Trulia yesterday published an interesting article on how thousands of Californians are emigrating to other states due to exorbitant housing costs, with many choosing to settle in Texas:
A constant debate in California politics is whether jobs and people are leaving the state…
Here are the basic facts. In 2011, 562,000 people left California, and 468,000 came, according to the Census’s American Community Survey. That means 120 people moved out of California for every 100 people who moved in. Out-migration reached its peak in 2005, when 160 people moved out of California for every 100 people who moved in. The California exodus rose with the housing bubble and subsided in the recession. Lower home values in 2008-2011 made California more affordable, encouraging in-migration and discouraging out-migration, as well as pushing some California borrowers underwater, further discouraging out-migration.

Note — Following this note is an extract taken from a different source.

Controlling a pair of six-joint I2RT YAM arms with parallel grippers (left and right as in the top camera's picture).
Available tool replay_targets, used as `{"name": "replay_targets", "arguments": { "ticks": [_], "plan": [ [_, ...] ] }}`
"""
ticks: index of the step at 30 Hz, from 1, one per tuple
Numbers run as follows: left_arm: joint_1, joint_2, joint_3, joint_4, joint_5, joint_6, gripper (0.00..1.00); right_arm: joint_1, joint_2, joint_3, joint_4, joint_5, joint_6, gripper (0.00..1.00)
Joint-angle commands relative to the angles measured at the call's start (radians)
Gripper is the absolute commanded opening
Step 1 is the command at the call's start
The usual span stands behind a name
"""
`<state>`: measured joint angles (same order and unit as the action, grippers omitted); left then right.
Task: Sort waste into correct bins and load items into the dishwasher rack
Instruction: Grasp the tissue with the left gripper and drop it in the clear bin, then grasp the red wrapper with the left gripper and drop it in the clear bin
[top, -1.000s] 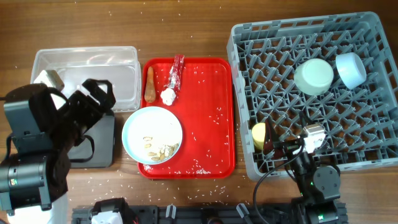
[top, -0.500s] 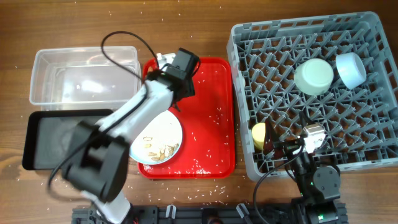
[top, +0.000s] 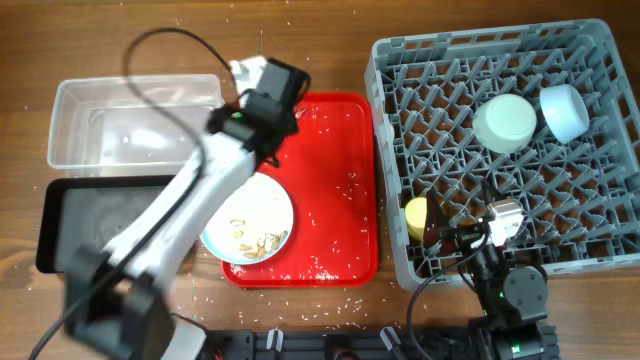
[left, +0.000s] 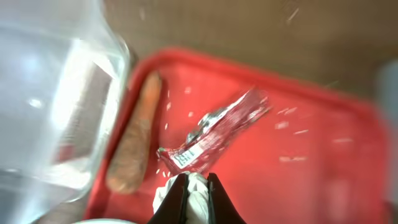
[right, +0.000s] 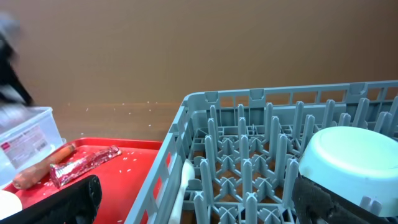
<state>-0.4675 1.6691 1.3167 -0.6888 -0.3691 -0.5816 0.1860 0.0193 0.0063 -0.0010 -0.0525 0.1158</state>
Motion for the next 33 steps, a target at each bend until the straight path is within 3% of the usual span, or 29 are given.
{"name": "replay_targets", "arguments": {
  "ticks": [1, 2, 3, 4, 5, 6, 7, 8, 9, 13, 15, 19, 22, 23, 25, 26, 27, 28, 30, 33],
  "plan": [
    [0.104, -0.144, 0.017, -0.107, -0.122, -0.003, 0.04, -0.004, -0.005, -0.001, 0.004, -0.012, 0.018, 1.00],
    [0.150, -0.145, 0.017, -0.127, -0.155, -0.003, 0.04, -0.004, -0.005, -0.001, 0.004, -0.012, 0.018, 1.00],
    [0.216, -0.135, 0.010, -0.136, -0.172, -0.003, 0.18, -0.004, -0.005, -0.001, 0.003, -0.012, 0.018, 1.00],
    [0.259, -0.128, 0.003, -0.134, -0.171, -0.014, 0.41, -0.004, -0.005, -0.001, 0.004, -0.012, 0.018, 1.00],
    [0.326, -0.106, -0.001, -0.115, -0.140, -0.036, 0.80, -0.004, -0.005, -0.001, 0.003, -0.012, 0.018, 1.00],
    [0.352, -0.099, -0.001, -0.092, -0.082, -0.030, 0.98, -0.004, -0.005, -0.001, 0.004, -0.012, 0.018, 1.00],
    [0.372, -0.098, 0.002, -0.068, 0.033, -0.008, 1.00, -0.004, -0.005, -0.001, 0.003, -0.012, 0.017, 1.00],
    [0.373, -0.103, 0.017, -0.029, 0.252, 0.050, 1.00, -0.004, -0.005, -0.001, 0.003, -0.012, 0.018, 1.00],
    [0.340, -0.104, 0.019, 0.019, 0.356, 0.116, 0.96, -0.004, -0.005, -0.001, 0.003, -0.012, 0.018, 1.00],
    [0.171, -0.024, 0.018, 0.055, 0.284, 0.342, 0.85, -0.004, -0.005, -0.001, 0.003, -0.012, 0.018, 1.00],
    [0.115, 0.069, 0.018, 0.059, 0.183, 0.370, 0.82, -0.004, -0.005, -0.001, 0.004, -0.012, 0.018, 1.00],
    [0.090, 0.290, 0.018, 0.143, 0.183, 0.446, 0.77, -0.004, -0.005, -0.001, 0.003, -0.012, 0.018, 1.00],
    [0.090, 0.359, 0.018, 0.202, 0.278, 0.526, 0.58, -0.004, -0.005, -0.001, 0.003, -0.012, 0.018, 1.00],
    [0.089, 0.360, 0.018, 0.208, 0.294, 0.526, 0.57, -0.004, -0.005, -0.001, 0.004, -0.012, 0.018, 1.00],
    [0.088, 0.360, 0.018, 0.217, 0.294, 0.526, 0.46, -0.004, -0.005, -0.001, 0.004, -0.012, 0.018, 1.00],
    [0.088, 0.360, 0.018, 0.219, 0.294, 0.526, 0.31, -0.004, -0.005, -0.001, 0.003, -0.012, 0.018, 1.00],
    [0.088, 0.360, 0.018, 0.217, 0.294, 0.525, 0.09, -0.004, -0.005, -0.001, 0.003, -0.012, 0.018, 1.00],
    [0.088, 0.341, 0.025, 0.193, 0.294, 0.510, 0.04, -0.004, -0.005, -0.001, 0.003, -0.012, 0.018, 1.00],
    [0.088, 0.268, 0.062, 0.110, 0.286, 0.424, 0.04, -0.004, -0.005, -0.001, 0.003, -0.012, 0.018, 1.00],
    [0.111, 0.100, 0.108, -0.055, 0.092, 0.208, 0.04, -0.004, -0.005, -0.001, 0.003, -0.012, 0.018, 1.00]
  ]
}}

Who leads the charge out of California? Even though California’s richer residents face high tax rates, lower-income households are more likely to leave. From 2005 to 2011, California lost 158 people with household incomes under $20,000 for every 100 who arrived, and 165 for every 100 people with household incomes between $20,000 and $40,000…
Since 2005, far more Californians have turned Texan than the other way around: 183 Californians moved to Texas for every 100 Texans moving to California. (The average flow since 2005 between California and all other states – not just Texas – has been 133 out for each 100 in.)…
Let’s take a closer look at California versus Texas. What does Texas have that Californians want? Cheaper housing, more jobs, and lower taxes.
…housing costs matter the most: the exodus from California was strongest when and where the gap in housing costs between California and other states was biggest. This detailed analysis confirms what the above chart showed: outmigration from California was most dramatic in 2004, 2005, and 2006, which were also the years when California home prices were most expensive relative the rest of the country.
The below charts provide further insight into why Californians are migrating to Texas. First, house prices in California are very expensive (and volatile) compared to the national average, whereas Texas’ house prices are highly affordable (and stable), due to its permissive market-based urban planning system (see next charts).
Because housing is so affordable in Texas, the proportion of median household income chewed-up by interest payments is very low compared to both California and the national average (see next chart).
Amazingly, affordability and stability of Texan house prices has been achieved despite very strong population growth, with Texas’ population growing at more than twice the rate of both California and the national average between 2000 and 2012- a testament to Texas’ highly responsive urban planning system (see next chart).
Finally, affordable housing and below average unemployment are not the only things going for Texas. It also has experienced higher than average income growth (see next chart).
Chalk that up as a win for responsive land-use (planning) regulation.